# Work task
From the listing below, work out the number of lines containing "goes" and give that number without comment.
▬▬▬
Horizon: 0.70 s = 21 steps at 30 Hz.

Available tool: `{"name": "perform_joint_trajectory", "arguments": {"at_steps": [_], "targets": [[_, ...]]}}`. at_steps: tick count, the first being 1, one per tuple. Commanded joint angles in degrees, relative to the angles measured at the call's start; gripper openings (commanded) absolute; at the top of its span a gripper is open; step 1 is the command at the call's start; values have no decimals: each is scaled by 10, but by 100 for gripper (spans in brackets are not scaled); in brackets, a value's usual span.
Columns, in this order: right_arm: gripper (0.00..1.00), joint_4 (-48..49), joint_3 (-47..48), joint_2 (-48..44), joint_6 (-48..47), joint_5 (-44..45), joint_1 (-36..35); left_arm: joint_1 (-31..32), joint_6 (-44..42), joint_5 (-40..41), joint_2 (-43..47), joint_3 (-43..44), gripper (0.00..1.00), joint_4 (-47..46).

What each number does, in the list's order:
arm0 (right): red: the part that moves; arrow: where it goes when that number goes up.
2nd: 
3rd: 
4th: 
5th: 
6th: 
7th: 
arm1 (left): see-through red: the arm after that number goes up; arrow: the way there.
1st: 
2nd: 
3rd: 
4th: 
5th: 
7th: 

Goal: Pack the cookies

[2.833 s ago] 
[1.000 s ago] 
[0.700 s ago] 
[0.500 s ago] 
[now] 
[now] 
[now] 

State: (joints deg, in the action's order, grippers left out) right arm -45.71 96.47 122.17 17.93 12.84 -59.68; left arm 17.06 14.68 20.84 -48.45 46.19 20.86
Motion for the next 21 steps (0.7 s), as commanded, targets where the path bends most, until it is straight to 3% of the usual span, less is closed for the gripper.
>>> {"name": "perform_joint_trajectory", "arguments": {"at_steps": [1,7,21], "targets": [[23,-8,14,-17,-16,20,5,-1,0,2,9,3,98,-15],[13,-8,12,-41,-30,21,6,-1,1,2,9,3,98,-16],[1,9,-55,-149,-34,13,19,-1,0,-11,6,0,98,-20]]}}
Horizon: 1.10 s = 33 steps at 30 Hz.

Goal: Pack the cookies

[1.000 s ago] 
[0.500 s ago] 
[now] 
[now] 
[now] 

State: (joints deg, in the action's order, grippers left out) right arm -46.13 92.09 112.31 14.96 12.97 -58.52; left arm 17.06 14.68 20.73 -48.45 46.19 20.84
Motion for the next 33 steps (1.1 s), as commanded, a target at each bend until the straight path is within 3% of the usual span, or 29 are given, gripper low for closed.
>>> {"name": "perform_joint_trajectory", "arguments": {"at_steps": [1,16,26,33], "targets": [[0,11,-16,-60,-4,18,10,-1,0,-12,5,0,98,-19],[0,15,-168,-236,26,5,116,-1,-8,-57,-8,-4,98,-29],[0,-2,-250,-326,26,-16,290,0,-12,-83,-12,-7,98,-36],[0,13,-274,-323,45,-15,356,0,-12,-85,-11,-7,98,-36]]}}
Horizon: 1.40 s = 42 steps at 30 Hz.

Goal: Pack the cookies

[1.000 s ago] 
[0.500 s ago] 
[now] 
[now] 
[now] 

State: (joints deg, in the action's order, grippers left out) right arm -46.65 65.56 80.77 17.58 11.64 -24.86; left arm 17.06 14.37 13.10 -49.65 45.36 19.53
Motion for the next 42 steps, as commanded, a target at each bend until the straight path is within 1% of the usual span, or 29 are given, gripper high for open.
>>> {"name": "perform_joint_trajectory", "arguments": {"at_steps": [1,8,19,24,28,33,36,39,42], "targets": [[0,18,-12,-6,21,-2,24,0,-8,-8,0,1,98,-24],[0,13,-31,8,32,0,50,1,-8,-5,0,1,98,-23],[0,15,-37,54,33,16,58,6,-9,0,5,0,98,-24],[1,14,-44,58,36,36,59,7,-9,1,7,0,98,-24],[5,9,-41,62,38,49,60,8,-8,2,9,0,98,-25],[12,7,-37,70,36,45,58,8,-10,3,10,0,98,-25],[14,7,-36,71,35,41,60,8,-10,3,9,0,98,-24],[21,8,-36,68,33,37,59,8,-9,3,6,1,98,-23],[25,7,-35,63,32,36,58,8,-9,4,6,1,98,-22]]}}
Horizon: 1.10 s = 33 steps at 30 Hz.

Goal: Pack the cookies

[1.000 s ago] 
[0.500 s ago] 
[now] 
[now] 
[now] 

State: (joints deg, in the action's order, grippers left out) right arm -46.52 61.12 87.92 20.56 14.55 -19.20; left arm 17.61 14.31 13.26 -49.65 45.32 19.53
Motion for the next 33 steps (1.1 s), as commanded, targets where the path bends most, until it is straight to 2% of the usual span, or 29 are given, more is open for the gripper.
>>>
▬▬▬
# Task result
2